Subject: World
Period: 1779 (dated)
Publication:
Color: Hand Color
Size:
26.6 x 17.5 inches
67.6 x 44.5 cm
Dezauche, the successor to the Delisle cartographic firm, issued this impressive large, double-hemisphere map based upon the work of both Delisle and Bauche. The map shows well formed continents with the latest discoveries described in the cartouche at bottom. Dezauche has incorporated numerous changes to previous states of this map. The western portion of North America is still largely blank with the exception of a Mer de l'Ouest, which has been reduced in size but is still rather large, as well as a waterway labeled Gr de Eau, which had previously been depicted as a lake, and now is even more suggestive of a Northwest Passage. Alaska is shown in an updated, yet still rudimentary shape based on the discoveries of Captain Cook.

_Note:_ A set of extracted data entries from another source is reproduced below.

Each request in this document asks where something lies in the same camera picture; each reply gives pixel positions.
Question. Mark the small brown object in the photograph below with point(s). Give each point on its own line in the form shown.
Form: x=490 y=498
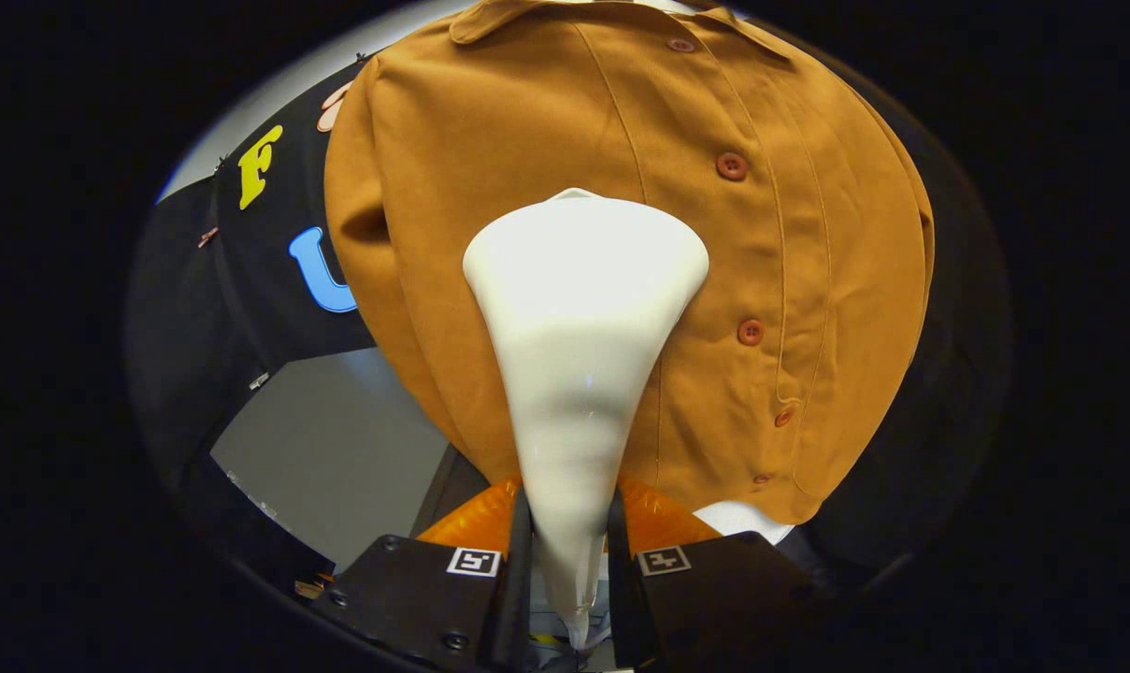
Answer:
x=309 y=588

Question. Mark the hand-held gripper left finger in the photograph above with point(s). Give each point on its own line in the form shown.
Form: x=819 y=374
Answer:
x=518 y=608

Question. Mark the copper clip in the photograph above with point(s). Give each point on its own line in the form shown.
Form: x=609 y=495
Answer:
x=208 y=237

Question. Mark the white garment steamer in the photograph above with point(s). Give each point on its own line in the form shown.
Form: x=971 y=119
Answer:
x=579 y=355

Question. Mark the silver clip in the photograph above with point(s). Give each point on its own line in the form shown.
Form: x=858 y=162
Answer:
x=260 y=380

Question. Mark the orange button shirt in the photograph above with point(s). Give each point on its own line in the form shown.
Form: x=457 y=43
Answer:
x=527 y=121

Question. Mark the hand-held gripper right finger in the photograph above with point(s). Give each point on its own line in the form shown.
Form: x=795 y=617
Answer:
x=623 y=608

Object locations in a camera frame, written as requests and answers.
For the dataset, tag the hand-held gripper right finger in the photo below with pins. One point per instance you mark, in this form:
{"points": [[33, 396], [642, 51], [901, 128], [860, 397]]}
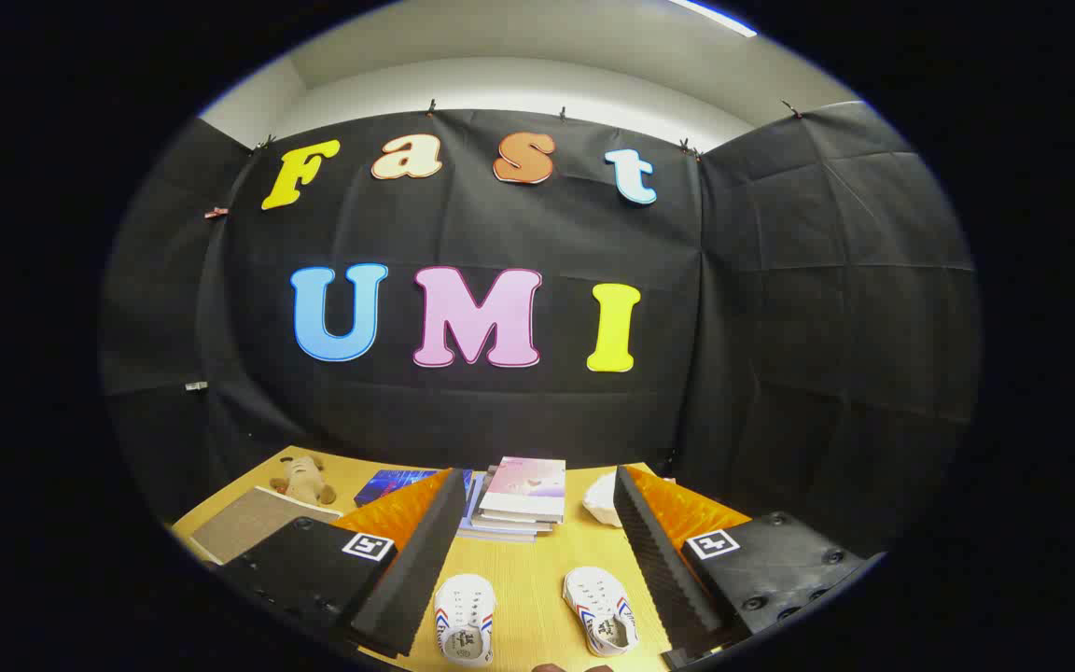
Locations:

In the eastern hemisphere, Hokkaido is named Ieso and is still misshapen with a conjectural western coastline. Just to the east of Hokkaido are the islands of I. des Etats and T. de la Compagnie, based on the reports of Maarten Gerritsz de Vries in 1643, as well as Kiaytuo ou T. de Gama based on the reports of João da Gama in 1589. Australia and New Zealand are now more fully delineated, although Australia is still attached to Tasmania, and there are a number of changes to the islands in the South Pacific. These changes reflect the discoveries of Captain Cook, whose routes are traced throughout the map, including several landfalls in Antarctica. The routes of numerous other explorers are also depicted, including Magellan (1520), Mendanna (1595), Quiras (1605), Le Maire (1615), Tasman (1642), St. Louis (1708), and Antoine (1710). The large title is in ribbon form, with a sun and clouds covering the upper portion of the map, and a decorative advertisement cartouche at bottom. This is the third state with the addition of the Gr de Eau.
References: McGuirk #44.
Condition: B+
Contemporary outline color with light soiling, a printer's crease at bottom right, and some extraneous creasing along the centerfold.